Please set down the listing exactly, from the first line to the last.

• Given data:

:::::

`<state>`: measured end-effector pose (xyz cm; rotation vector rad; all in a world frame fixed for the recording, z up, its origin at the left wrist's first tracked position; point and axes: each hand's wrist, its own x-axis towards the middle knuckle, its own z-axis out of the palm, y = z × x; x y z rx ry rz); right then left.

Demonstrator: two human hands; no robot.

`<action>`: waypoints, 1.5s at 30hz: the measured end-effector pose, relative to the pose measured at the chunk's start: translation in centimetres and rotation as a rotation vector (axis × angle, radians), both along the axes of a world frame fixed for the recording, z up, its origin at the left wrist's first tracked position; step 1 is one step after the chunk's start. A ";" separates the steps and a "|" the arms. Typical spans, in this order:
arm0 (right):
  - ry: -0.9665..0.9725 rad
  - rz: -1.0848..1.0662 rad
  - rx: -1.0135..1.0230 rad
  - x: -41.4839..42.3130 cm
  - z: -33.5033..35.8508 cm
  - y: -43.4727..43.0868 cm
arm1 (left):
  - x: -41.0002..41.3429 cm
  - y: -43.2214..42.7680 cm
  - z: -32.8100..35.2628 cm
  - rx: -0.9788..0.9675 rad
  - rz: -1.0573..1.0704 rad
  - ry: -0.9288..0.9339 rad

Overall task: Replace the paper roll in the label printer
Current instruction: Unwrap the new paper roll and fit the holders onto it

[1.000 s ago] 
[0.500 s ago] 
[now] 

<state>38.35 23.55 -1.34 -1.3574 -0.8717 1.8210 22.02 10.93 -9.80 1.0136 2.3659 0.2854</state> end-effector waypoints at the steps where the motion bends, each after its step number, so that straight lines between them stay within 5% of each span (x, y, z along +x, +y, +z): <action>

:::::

• Output of the task:
`<state>`: measured end-effector pose (xyz cm; rotation vector rad; all in a world frame fixed for the recording, z up, its origin at the left wrist's first tracked position; point and axes: each hand's wrist, its own x-axis towards the middle knuckle, its own z-axis out of the palm, y = z × x; x y z rx ry rz); right then left.

Demonstrator: two human hands; no robot.

`<action>`: waypoints, 1.5s at 30hz: the measured end-effector pose, relative to the pose measured at the chunk's start: translation in centimetres and rotation as a rotation vector (axis × angle, radians), both along the axes of a world frame fixed for the recording, z up, its origin at the left wrist's first tracked position; step 1 is one step after the chunk's start. A ";" separates the steps and a "|" the arms. Typical spans, in this order:
arm0 (right):
  - ry: -0.9665..0.9725 rad
  - rz: -1.0848..1.0662 rad
  - rx: -1.0135..1.0230 rad
  - x: -41.4839..42.3130 cm
  - z: -33.5033..35.8508 cm
  - y: -43.4727..43.0868 cm
arm1 (left):
  - x: -41.0002..41.3429 cm
  - y: -43.2214..42.7680 cm
  - z: -32.8100..35.2628 cm
  - rx: -0.9788..0.9675 rad
  - rz: -1.0573..1.0704 rad
  - ry: -0.9288..0.9339 rad

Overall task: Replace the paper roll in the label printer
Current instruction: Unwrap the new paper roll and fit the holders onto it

[1.000 s ago] 
[0.500 s ago] 
[now] 

<state>38.35 23.55 -1.34 -1.3574 -0.8717 1.8210 22.02 10.93 -9.80 1.0136 2.3659 0.2854</state> end-effector waypoints at the steps where the motion bends, each after its step number, so that straight lines between them stay within 5% of each span (x, y, z along +x, +y, +z): <action>

That is the complete answer.